Un protocole d’accord (MOU) a été rédigé en 2021 par le ministère fédéral indonésien de l’Intérieur pour résoudre des problèmes tels que la perte de documents d’identité légaux au niveau administratif local, plutôt que d’envoyer les dossiers à Jakarta.
Le protocole d’accord a considérablement réduit le temps nécessaire au traitement de ces cas complexes, de trois mois à une semaine, et parfois une carte d’identité est traitée en quelques heures.
« Au bureau de l’administration civile, nous devons servir tous les citoyens indonésiens sans exception », a déclaré Zudan Arif Fakrulloh, ancien directeur général du bureau de l’état civil qui a signé le protocole d’accord.
Cela fait suite à 10 ans de lobbying de la part de Suara Kita, a déclaré Hartoyo, qui a commencé à travailler pour aider les femmes trans à obtenir une carte d’identité en 2011.
Depuis lors, Hartoyo a déclaré que Suara Kita avait aidé 650 femmes trans à obtenir de nouvelles cartes dans tout le pays – un processus en cours.
« Chaque semaine, de nouvelles cartes d’identité sont délivrées », a déclaré Hartoyo, basé à Jakarta, la capitale.
« Tout devient plus facile »
Victoria Sintara, 36 ans, est arrivée à Jakarta il y a 12 ans en provenance d’un village de l’ouest du Kalimantan, où elle dit avoir enduré des années d’intimidation et d’abus.

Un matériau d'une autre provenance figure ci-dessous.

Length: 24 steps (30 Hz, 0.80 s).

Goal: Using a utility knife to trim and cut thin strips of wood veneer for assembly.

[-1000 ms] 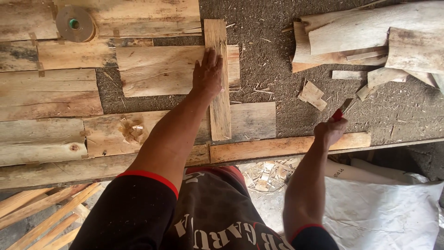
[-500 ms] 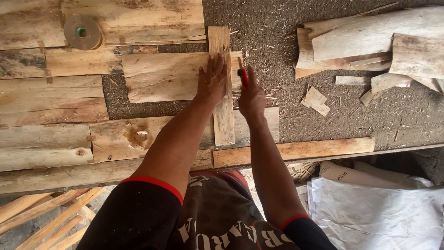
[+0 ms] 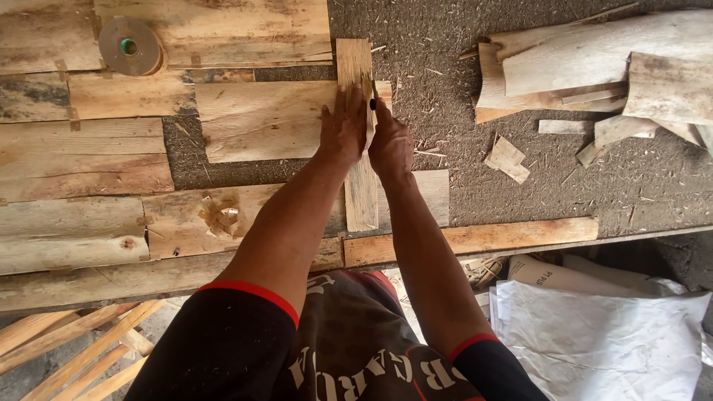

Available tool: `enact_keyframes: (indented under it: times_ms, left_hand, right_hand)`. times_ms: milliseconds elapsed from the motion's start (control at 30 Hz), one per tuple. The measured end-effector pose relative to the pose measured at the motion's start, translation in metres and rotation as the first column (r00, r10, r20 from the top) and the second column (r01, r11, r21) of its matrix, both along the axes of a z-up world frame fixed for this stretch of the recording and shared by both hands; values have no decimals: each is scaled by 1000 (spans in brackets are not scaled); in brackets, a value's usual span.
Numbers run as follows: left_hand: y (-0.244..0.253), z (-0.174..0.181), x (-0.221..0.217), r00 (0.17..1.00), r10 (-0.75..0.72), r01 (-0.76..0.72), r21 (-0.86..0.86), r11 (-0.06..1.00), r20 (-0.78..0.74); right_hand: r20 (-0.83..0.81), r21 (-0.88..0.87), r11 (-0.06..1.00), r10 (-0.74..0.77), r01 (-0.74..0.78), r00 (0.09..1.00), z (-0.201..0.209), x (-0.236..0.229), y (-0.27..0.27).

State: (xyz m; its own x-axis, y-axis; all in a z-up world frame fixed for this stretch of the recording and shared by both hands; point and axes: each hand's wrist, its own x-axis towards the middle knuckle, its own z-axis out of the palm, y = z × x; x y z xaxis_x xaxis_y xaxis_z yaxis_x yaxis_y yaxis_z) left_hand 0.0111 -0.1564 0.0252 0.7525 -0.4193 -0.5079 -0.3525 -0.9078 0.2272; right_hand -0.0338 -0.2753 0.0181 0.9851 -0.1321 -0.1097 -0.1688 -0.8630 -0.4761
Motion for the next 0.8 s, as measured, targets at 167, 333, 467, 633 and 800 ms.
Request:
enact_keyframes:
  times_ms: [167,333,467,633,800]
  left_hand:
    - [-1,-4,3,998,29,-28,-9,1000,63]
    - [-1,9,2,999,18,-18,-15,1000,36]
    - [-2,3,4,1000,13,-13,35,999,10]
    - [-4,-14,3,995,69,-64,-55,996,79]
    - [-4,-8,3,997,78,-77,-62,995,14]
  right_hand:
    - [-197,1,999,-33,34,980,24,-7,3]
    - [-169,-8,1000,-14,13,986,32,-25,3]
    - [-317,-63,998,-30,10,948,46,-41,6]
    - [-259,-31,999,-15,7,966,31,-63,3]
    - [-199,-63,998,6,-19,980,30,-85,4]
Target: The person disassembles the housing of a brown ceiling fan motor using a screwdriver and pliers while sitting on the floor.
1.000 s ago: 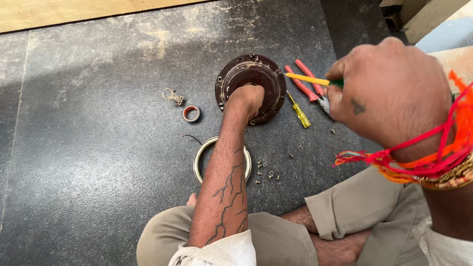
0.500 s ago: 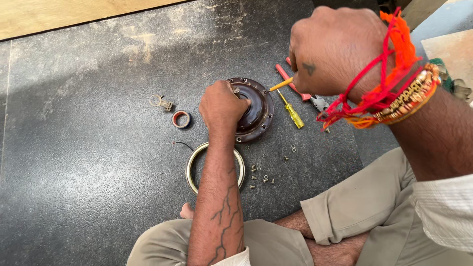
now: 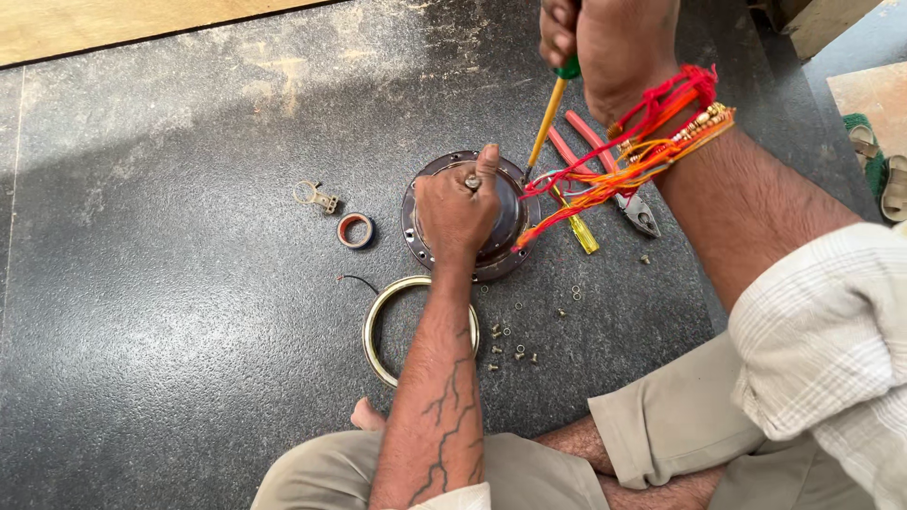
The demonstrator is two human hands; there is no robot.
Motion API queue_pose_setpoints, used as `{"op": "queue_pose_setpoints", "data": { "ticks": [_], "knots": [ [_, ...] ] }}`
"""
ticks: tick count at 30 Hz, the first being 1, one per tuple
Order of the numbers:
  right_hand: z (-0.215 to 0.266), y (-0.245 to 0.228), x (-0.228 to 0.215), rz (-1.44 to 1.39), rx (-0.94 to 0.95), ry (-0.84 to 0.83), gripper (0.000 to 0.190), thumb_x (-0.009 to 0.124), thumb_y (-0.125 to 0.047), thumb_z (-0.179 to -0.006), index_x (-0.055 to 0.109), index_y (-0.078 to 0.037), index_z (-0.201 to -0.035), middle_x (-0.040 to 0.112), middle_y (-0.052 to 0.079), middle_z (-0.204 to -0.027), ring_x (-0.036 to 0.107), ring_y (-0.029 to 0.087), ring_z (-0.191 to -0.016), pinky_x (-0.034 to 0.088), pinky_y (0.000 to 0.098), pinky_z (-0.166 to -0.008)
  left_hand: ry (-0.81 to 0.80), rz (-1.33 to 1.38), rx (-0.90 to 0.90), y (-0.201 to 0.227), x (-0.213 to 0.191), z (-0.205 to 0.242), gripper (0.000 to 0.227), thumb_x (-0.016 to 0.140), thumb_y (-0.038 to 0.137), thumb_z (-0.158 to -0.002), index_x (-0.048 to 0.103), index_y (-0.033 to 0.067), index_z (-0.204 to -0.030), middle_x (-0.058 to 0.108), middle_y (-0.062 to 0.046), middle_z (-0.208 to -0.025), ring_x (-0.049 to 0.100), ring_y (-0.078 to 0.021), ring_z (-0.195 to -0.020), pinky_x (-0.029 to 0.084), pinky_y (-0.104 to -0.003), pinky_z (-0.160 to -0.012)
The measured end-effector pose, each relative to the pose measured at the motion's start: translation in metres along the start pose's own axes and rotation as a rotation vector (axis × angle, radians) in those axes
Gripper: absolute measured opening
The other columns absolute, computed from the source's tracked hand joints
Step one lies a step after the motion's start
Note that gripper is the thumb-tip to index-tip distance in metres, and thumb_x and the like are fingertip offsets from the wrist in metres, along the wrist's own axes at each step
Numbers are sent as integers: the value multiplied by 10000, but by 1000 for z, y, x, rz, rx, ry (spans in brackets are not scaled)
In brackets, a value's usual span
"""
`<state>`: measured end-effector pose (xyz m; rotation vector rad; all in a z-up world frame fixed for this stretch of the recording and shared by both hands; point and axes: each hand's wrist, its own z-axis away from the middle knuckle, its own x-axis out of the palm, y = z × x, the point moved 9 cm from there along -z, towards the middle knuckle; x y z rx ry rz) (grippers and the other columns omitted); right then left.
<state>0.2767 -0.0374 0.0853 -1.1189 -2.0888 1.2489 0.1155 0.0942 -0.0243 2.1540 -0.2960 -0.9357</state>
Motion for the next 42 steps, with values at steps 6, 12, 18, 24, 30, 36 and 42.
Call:
{"op": "queue_pose_setpoints", "data": {
  "ticks": [6,12,18,24,30,36,42],
  "knots": [
    [14,5,9,-287,136,-111,332,426,-270,-1103,378,-118,-811,380,13,-638,325,106,-506,290,272,-474,38,164,-397,-37,17,5,673,571,513,-1019,616,72,-514,469,-1,-419,379,-142,-369,232,-399,-389],
    [23,-15,29,-245,71,-245,383,444,-268,-1121,352,-119,-780,342,9,-637,311,114,-519,267,279,-497,60,276,-375,-36,15,9,706,549,479,-1047,495,75,-470,398,22,-433,317,-109,-401,185,-405,-406],
    [32,-18,53,-135,64,-283,334,436,-238,-1116,371,-120,-810,346,11,-644,316,121,-525,265,289,-504,60,292,-335,-32,14,7,687,565,447,-1052,455,73,-486,365,28,-450,313,-93,-432,202,-396,-415],
    [34,-22,55,-35,48,-262,287,429,-208,-1111,391,-122,-840,349,13,-650,321,128,-531,264,299,-510,103,126,-169,-11,10,3,691,565,443,-1056,467,92,-469,355,17,-440,288,-127,-418,220,-391,-462],
    [73,-14,-60,-290,26,-2,266,428,-208,-1121,406,-124,-869,332,15,-661,322,137,-544,261,305,-525,76,376,-303,-41,19,6,648,578,429,-1063,476,119,-503,421,49,-465,324,-102,-410,189,-369,-413],
    [129,-17,-120,-558,-90,221,369,436,-288,-1189,379,-119,-865,281,23,-661,297,151,-547,261,307,-533,70,485,-304,-46,18,5,645,541,477,-1056,448,163,-500,410,77,-465,311,-88,-386,177,-336,-394],
    [165,-26,-103,-310,-226,497,456,426,-322,-1231,374,-74,-853,361,75,-680,350,185,-563,328,343,-550,166,902,-599,-76,12,2,630,516,500,-1064,358,187,-540,365,42,-504,338,-120,-454,301,-329,-447]
  ]
}}
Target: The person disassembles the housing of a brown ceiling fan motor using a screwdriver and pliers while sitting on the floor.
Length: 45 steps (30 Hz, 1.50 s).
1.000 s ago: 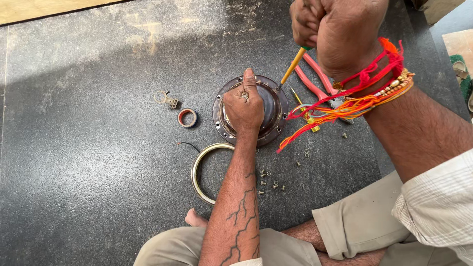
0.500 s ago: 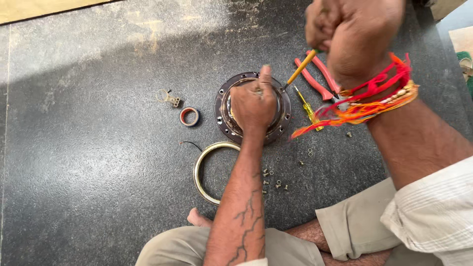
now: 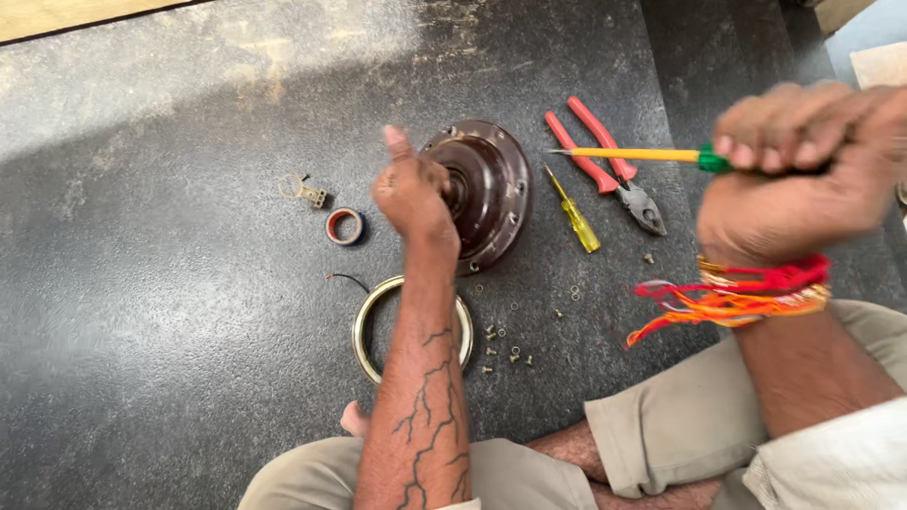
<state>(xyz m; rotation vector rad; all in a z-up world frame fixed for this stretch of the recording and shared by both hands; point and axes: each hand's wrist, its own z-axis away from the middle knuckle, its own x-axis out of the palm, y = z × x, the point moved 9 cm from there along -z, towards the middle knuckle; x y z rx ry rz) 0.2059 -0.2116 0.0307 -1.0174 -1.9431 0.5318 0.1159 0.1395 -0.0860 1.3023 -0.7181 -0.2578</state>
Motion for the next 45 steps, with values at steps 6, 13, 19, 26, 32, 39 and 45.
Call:
{"op": "queue_pose_setpoints", "data": {
  "ticks": [6,13,19,26,32,39,45],
  "knots": [
    [10,22,35,495,-104,-54,453,505,-323,-1233,525,-21,-896,549,85,-849,551,154,-770,454,293,-716,-39,367,-25,8,6,2,634,437,523,-1087,292,189,-568,262,13,-513,288,-161,-506,384,-345,-569],
    [24,48,44,972,29,-24,361,733,-294,-1083,645,49,-1156,607,87,-1071,624,118,-842,542,285,-735,-73,533,-117,-4,23,17,631,393,509,-1104,289,177,-578,261,1,-515,295,-175,-530,355,-339,-575],
    [41,92,81,527,523,-475,650,475,-534,-1090,561,6,-1442,598,156,-1481,610,222,-1313,485,364,-1109,-39,669,-233,-19,29,26,651,402,545,-1095,286,192,-561,251,3,-507,285,-170,-514,313,-321,-544],
    [49,76,109,584,351,-672,786,411,-591,-1071,399,-10,-1601,430,218,-1659,309,329,-1605,262,459,-1303,120,722,-366,-34,22,53,642,438,543,-1062,261,188,-559,273,6,-495,330,-171,-524,339,-322,-535],
    [63,63,131,594,322,-801,984,636,-636,-921,346,-19,-1632,313,234,-1710,250,366,-1623,256,481,-1300,251,563,-432,-61,-8,54,404,568,442,-1013,510,132,-760,511,-44,-677,537,-219,-674,522,-424,-690],
    [76,59,144,661,395,-724,1066,778,-495,-833,277,10,-1627,396,261,-1637,366,373,-1555,292,467,-1263,154,-538,1,42,-23,40,643,577,575,-943,637,-11,-1202,656,-170,-1172,616,-308,-1109,479,-421,-897],
    [92,79,130,740,542,-712,1101,710,-637,-825,287,28,-1595,443,279,-1565,443,370,-1475,358,455,-1185,-244,-621,-107,66,29,55,622,543,588,-943,689,65,-1247,756,-157,-1142,715,-280,-1101,540,-388,-946]
  ]
}}
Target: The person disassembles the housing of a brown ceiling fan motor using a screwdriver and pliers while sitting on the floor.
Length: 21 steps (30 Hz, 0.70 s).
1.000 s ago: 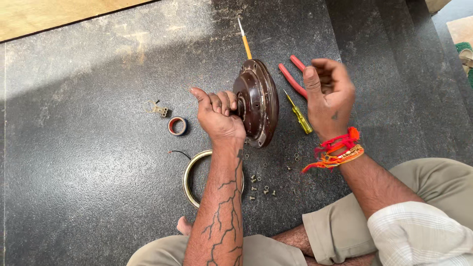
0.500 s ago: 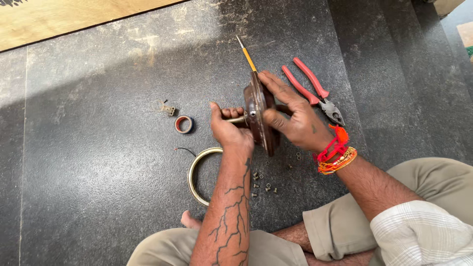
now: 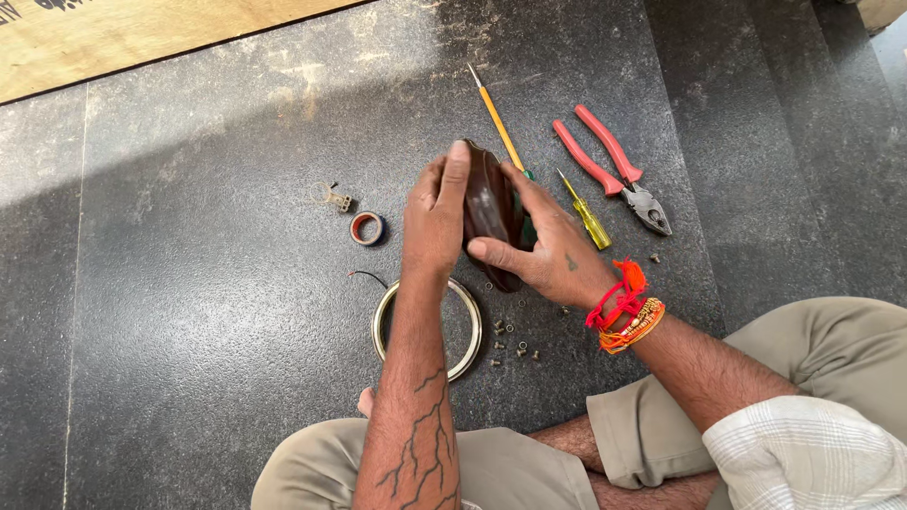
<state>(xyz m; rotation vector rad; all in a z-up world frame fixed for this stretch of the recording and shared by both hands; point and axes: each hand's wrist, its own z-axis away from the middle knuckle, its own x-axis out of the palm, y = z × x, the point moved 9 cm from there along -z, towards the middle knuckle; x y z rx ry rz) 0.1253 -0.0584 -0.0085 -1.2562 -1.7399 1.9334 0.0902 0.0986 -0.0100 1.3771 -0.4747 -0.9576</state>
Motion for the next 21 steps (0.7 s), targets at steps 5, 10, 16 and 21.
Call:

Sa carte d’identité de chez elle avait expiré et elle n’avait pas l’argent nécessaire pour revenir et la renouveler.
Cela signifiait que Sintara était restée sans KTP pendant trois ans, jusqu’à ce qu’elle en obtienne un nouveau avec l’aide de Suara Kita.
« Même trouver un emploi (était) difficile pour moi, malgré une éducation décente », a déclaré Sintara. «J’ai même eu recours à la rue.»
Sintara travaille toujours dans la rue à temps partiel, mais elle occupe également un poste de responsable financière pour une troupe de théâtre.
« Tout devient plus facile ; chaque tâche, chaque lieu est accessible », a-t-elle déclaré.
En plus de faciliter la vie quotidienne, garantir aux femmes transgenres une carte d’identité était une étape vers leur donner « une voix politique », a déclaré Irwan Hidayana, professeur d’études sur le genre et la sexualité à l’Université d’Indonésie.
« La participation des femmes trans aux élections est une reconnaissance du fait qu’elles sont des citoyennes au même titre que les autres Indonésiens », a déclaré Hidayana.
Reportage de Yosef Riadi et Leo Galuh.
GAY VOX et la Fondation Openly/Thomson Reuters travaillent ensemble pour proposer des informations LGBTQIA+ de premier plan à un public mondial.
GAY VOX et la Fondation Openly/Thomson Reuters travaillent ensemble pour proposer des informations LGBTQIA+ de premier plan à un public mondial.